Stored items
____________
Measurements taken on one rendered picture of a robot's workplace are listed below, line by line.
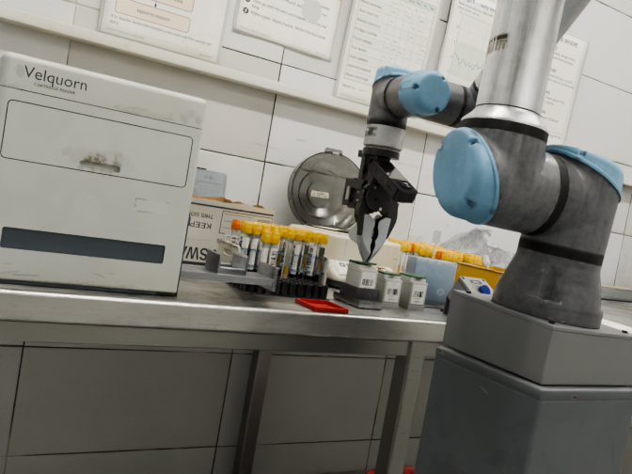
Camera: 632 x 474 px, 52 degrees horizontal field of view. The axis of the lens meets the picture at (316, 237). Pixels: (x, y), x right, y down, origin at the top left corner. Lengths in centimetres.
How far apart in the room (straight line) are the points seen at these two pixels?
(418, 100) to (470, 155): 30
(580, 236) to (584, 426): 25
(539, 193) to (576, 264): 12
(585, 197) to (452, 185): 18
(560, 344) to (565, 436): 12
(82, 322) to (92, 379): 77
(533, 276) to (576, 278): 5
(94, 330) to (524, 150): 63
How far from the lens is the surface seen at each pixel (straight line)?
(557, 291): 93
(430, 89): 113
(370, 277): 123
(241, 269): 106
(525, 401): 89
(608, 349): 98
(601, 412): 98
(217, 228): 133
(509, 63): 90
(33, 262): 96
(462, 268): 151
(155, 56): 162
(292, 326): 106
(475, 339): 97
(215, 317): 100
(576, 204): 92
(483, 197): 84
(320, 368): 194
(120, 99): 97
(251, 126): 173
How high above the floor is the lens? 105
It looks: 3 degrees down
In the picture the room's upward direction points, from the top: 10 degrees clockwise
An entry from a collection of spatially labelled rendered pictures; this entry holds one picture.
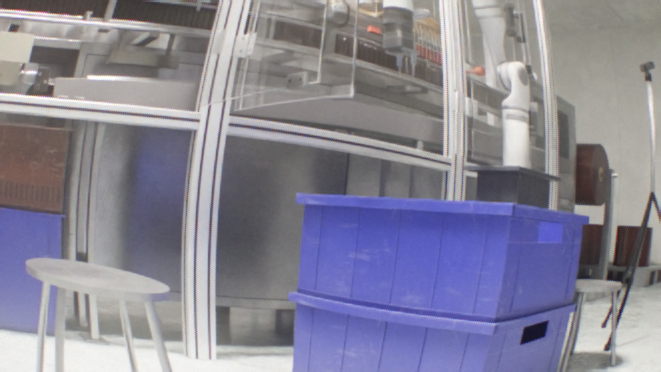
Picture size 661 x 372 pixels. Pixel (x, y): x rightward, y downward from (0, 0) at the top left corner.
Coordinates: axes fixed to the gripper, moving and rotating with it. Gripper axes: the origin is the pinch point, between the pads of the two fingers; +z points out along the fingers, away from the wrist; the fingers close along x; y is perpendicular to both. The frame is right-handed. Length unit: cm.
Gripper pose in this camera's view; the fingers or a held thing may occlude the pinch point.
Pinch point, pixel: (406, 76)
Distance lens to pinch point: 155.7
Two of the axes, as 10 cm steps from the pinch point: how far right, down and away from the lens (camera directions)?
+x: 5.2, 0.2, -8.5
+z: -0.9, 10.0, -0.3
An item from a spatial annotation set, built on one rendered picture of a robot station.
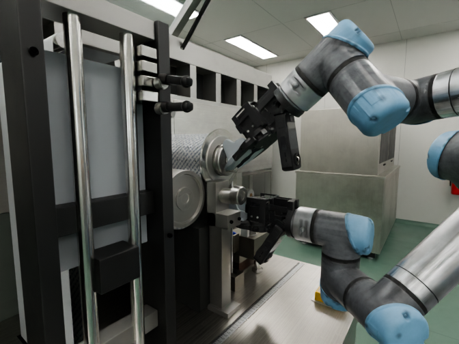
____________
▶ _WHAT THE TASK REQUIRES_
Beginning at the line above that contains "(580, 236) to (584, 426): 25" and going on through the line that contains "Picture size 661", please copy every line exactly, leaving the pictures out and adding nothing.

▶ _OUTPUT FOR THIS TASK_
(580, 236) to (584, 426): 25
(539, 193) to (576, 264): 12
(585, 197) to (452, 185): 18
(560, 344) to (565, 436): 12
(82, 322) to (92, 379): 77
(533, 276) to (576, 278): 5
(94, 330) to (524, 150): 63
How far from the lens is the surface seen at each pixel (straight line)?
(557, 291): 93
(430, 89): 113
(370, 277): 123
(241, 269): 106
(525, 401): 89
(608, 349): 98
(601, 412): 98
(217, 228): 133
(509, 63): 90
(33, 262): 96
(462, 268): 151
(155, 56): 162
(292, 326): 106
(475, 339): 97
(215, 317): 100
(576, 204): 92
(483, 197): 84
(320, 368): 194
(120, 99): 97
(251, 126): 173
How high above the floor is the lens? 105
It looks: 3 degrees down
In the picture the room's upward direction points, from the top: 10 degrees clockwise
An entry from a collection of spatially labelled rendered pictures; this entry holds one picture.
Picture size 661 x 372 pixels. Pixel (x, y): x rightward, y downward from (0, 0) at the top left corner.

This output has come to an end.